Chapter 3

Rule #1

Talk to the Users

Abstract

It is a mistake to view a data science problem as just a management exercise or just a technical issue. Some of the infrastructure required for success cannot be mandated or bought—some issues require attitudinal changes within the personnel involved in the project. In this part of the book Data Science for Software Engineering: Sharing Data and Models, some of those changes are listed. They include (1) talk to your users more than your algorithms; (2) know your maths and tools but, just as important, know your problem domain; (3) suspect all collected data and, for all such data, “rinse before use”; (4) data science is a cyclic process, which means you will get it wrong (at first) along the way to getting it right.

The most important rule in industrial data science is this: talk more to your users than to your algorithms.

Why is it most important? Well, the main difference we see between academic data mining research and industrial data scientists is that the former is mostly focused on algorithms and the latter is mostly focused on “users.”

Note that by this term “user,” we do not mean the end user of a product. Rather, we mean the community providing the data and domain insights vital to a successful project.
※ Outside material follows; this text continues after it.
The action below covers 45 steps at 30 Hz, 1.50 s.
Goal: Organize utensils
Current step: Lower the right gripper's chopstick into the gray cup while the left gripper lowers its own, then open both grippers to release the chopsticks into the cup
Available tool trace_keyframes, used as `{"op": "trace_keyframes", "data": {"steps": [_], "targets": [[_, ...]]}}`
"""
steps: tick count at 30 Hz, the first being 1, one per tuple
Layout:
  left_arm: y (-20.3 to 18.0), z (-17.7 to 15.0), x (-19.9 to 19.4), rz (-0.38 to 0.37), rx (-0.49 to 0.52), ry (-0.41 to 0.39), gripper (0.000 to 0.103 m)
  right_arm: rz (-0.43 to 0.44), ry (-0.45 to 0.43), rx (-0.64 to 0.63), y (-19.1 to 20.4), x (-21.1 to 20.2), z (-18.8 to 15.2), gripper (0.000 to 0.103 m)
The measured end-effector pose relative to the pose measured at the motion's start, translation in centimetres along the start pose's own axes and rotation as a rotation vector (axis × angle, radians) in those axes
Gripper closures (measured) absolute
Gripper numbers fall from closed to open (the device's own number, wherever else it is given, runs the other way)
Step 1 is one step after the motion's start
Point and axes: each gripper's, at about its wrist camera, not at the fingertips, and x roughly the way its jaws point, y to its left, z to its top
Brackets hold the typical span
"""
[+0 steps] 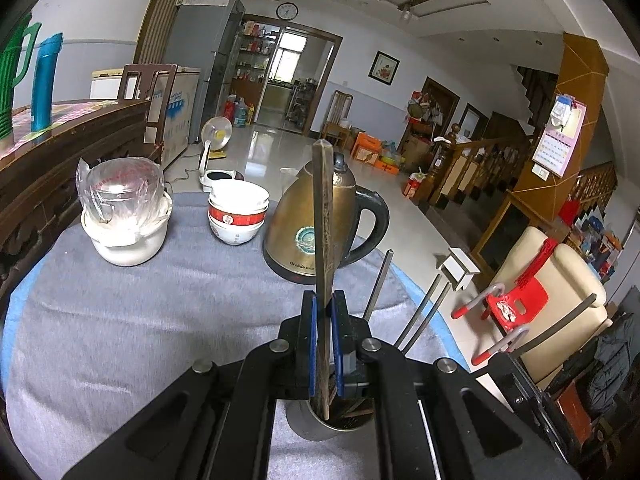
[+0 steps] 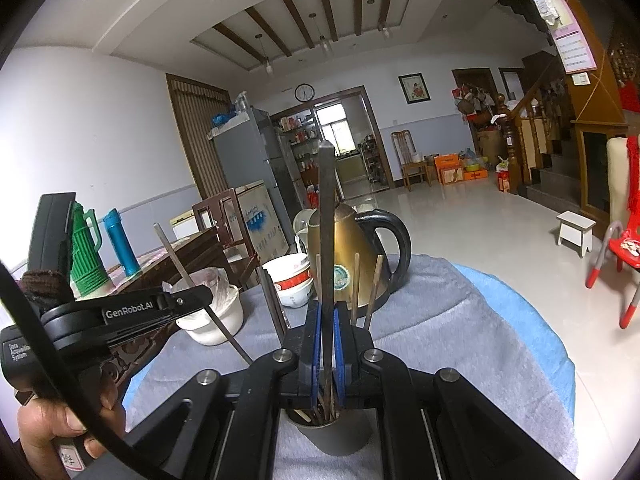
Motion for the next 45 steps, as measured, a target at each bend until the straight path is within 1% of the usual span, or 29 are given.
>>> {"op": "trace_keyframes", "data": {"steps": [7,20,26,35,39,42,44,45], "targets": [[0.1,0.0,0.0,-0.008,-0.007,-0.002,0.096,0.001,0.024,-0.015,0.2,0.6,-0.1,0.096],[-0.3,-0.7,1.6,-0.006,0.017,0.035,0.096,-0.002,0.097,-0.053,0.6,2.9,-1.3,0.096],[-0.3,-1.3,3.0,0.006,0.035,0.079,0.096,-0.007,0.143,-0.068,0.4,4.6,-2.1,0.096],[-0.1,-2.1,4.2,0.016,0.047,0.116,0.096,-0.023,0.188,-0.066,-0.3,6.1,-2.7,0.096],[-0.1,-2.4,4.7,0.021,0.057,0.15,0.096,-0.026,0.231,-0.07,-0.3,7.0,-3.1,0.096],[0.1,-2.5,4.9,0.019,0.045,0.176,0.096,-0.035,0.24,-0.062,-0.4,7.1,-3.3,0.095],[0.1,-2.4,4.7,0.028,0.04,0.181,0.093,-0.049,0.243,-0.06,-0.5,7.0,-3.2,0.093],[0.2,-2.4,4.6,0.029,0.037,0.183,0.086,-0.061,0.242,-0.061,-0.6,7.0,-3.2,0.089]]}}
Users provide the funding for the project and, typically, need to see a value-added benefit, very early in a project.

At one level, talking to the people who hold the purse strings is just good manners and good business sense (because it is those people who might be willing to fund future projects). As the Mercury astronauts used to say, “No bucks, no Buck Rodgers.”

But there is another, more fundamental, reason to talk to business users:

 The space of models that can be generated from any data set is very large. If we understand and apply user goals, then we can quickly focus a data mining project on the small set of most crucial issues.
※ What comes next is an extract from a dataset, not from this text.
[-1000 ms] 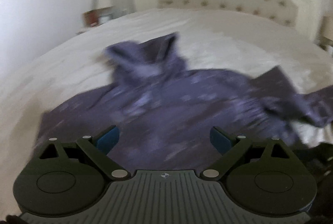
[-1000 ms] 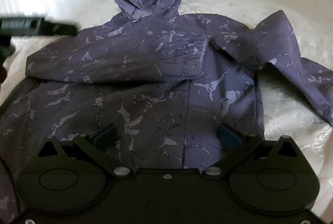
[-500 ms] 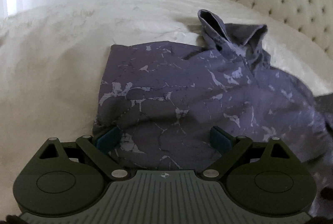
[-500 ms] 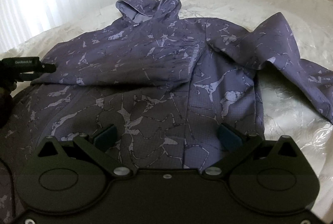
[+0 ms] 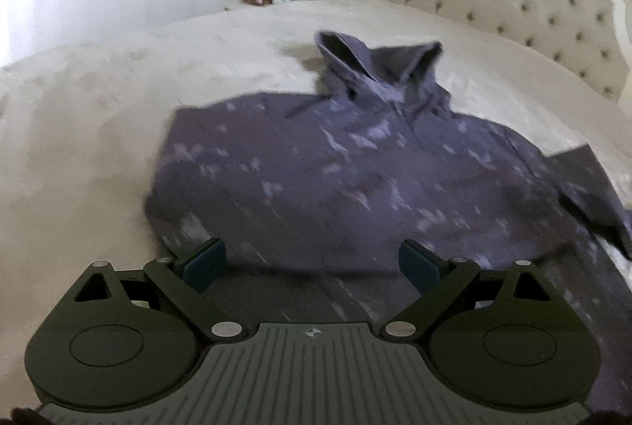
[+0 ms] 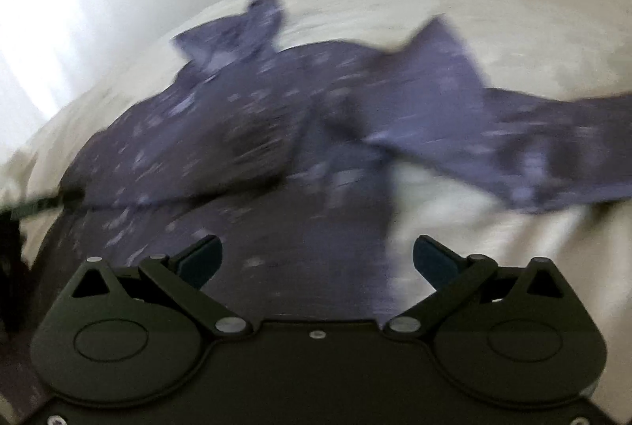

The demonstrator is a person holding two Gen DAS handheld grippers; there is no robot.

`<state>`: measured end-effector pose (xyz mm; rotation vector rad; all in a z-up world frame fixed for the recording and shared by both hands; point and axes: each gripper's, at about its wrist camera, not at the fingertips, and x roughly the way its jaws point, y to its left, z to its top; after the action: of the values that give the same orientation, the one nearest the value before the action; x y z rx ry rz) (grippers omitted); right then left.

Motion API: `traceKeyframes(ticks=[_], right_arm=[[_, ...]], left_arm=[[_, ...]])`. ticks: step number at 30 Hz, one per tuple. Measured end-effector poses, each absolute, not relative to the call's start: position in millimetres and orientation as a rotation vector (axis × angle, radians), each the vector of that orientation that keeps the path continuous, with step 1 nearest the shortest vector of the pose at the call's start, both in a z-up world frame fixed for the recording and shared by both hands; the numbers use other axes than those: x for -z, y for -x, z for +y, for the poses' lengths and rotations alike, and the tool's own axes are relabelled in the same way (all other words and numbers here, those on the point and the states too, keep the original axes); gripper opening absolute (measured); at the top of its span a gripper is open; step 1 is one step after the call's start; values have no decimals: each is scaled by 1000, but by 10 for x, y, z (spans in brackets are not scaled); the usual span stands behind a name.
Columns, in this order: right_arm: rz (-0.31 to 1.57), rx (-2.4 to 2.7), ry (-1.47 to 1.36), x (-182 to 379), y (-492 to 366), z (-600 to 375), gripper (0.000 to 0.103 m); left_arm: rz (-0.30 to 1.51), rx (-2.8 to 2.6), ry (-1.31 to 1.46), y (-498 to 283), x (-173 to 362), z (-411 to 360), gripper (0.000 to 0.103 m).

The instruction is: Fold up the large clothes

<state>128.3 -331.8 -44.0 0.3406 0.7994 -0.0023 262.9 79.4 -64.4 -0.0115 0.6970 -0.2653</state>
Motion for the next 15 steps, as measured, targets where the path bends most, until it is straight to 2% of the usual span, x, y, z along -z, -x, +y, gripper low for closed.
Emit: traceKeyframes(ticks=[5, 9, 15], right_arm=[[791, 167, -331, 143, -1075, -3914, 102], [751, 313, -271, -84, -962, -4368, 102], [706, 539, -261, -161, -910, -5033, 102]], left_arm=[[761, 265, -28, -2600, 901, 652, 95], [743, 264, -84, -2556, 1008, 582, 103], [716, 252, -115, -2505, 1064, 562, 103]])
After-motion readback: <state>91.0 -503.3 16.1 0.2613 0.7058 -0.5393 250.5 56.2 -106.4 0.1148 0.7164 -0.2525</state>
 Hence, it is vital to talk to users in order to leverage their “biases” for better guiding the data mining.

As discussed in this chapter, any inductive process is fundamentally biased. Hence, we need to build ensembles of opinions (some from humans, some from data miners), each biased in their own particular way. In this way, we can generate better conclusions than using some an overreliance on a single bias.

The rest of this chapter expands on this notion of “bias,” as it appears in humans and data miners.

3.1 Users biases

The Wikipedia page on “List of cognitive biases”1 lists nearly 200 ways that human reasoning is systematically biased. That list includes

 Nearly a hundred decision-making, belief, and behavioral biases such as attentional bias (paying more attention to emotionally dominant stimuli in one's environment and neglecting relevant data).
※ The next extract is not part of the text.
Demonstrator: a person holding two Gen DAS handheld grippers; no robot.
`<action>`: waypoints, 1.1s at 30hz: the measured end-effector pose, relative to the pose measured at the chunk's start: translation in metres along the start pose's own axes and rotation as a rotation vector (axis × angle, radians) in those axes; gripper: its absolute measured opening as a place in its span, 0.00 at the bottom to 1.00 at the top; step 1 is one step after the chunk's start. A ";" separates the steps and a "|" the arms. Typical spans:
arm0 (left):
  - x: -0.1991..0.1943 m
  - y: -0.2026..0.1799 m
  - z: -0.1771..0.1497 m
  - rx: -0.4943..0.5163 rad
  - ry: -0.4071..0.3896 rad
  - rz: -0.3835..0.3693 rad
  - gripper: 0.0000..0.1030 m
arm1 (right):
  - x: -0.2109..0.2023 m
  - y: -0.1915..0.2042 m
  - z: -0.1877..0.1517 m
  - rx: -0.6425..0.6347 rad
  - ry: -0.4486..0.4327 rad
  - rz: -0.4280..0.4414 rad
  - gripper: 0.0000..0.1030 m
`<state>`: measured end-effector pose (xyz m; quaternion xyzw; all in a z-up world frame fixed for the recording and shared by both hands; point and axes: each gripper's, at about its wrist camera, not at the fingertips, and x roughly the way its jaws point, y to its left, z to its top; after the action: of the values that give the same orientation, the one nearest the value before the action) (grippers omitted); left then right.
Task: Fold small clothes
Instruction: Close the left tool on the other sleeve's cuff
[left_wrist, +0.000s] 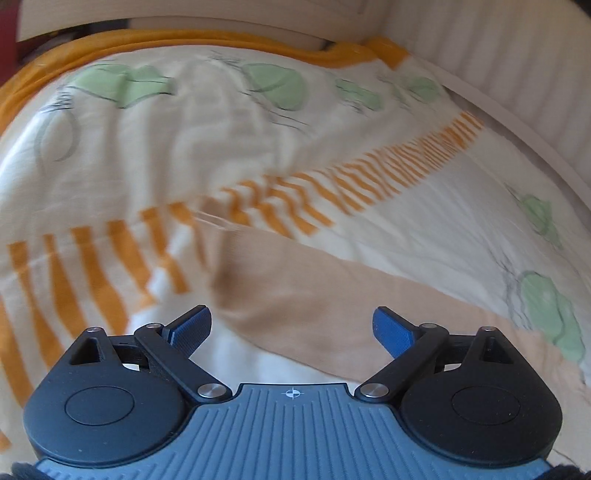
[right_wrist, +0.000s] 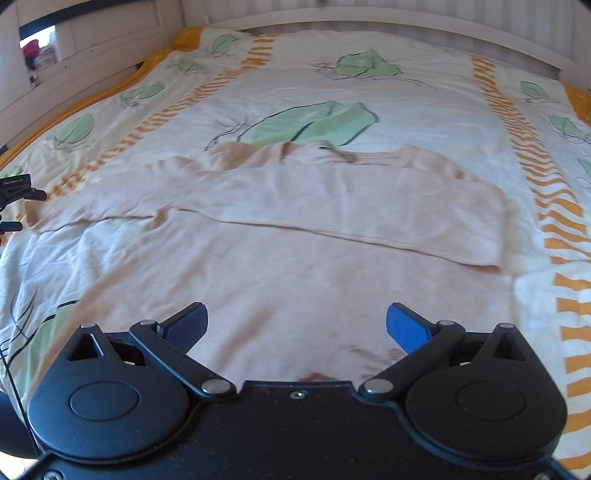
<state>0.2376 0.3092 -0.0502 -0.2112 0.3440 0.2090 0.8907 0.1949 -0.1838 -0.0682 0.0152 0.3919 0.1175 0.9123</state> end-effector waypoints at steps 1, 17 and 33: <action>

 Nearly two dozen social biases such as the worse than average effect (believing that are we are worse than others at tasks that are difficult).

 Over 50 memory errors and biases such as illusory correlation (inaccurately remembering a relationship between two events).

As documented by Simons and Chabris [400], the effects of these human imperfections can be quite startling. For example, in the “Gorilla in our midst” experiment, subjects were asked to count how often a ball was passed between the members of a basketball team wearing white shirts. Nearly half the subjects (48%) were so focused on “white things” that they did not notice a six-foot tall hairy black gorilla walk slowly into the game, beat its chest, then walk out (see Figure 3.1). According to Simons and Chabris, humans can suffer from “sustained in attentional blindness” (which is a kind of cognitive bias) where they do not see effects that, to an outside observer, are glaringly obvious.

f03-01-9780124172951
Figure 3.1 Gorillas in our midst. From [408]. Scene from video used in “invisible gorilla” study. Figure provided by Daniel Simons. For more information about the study and to see the video go to www.dansimons.com or www.theinvisiblegorilla.com.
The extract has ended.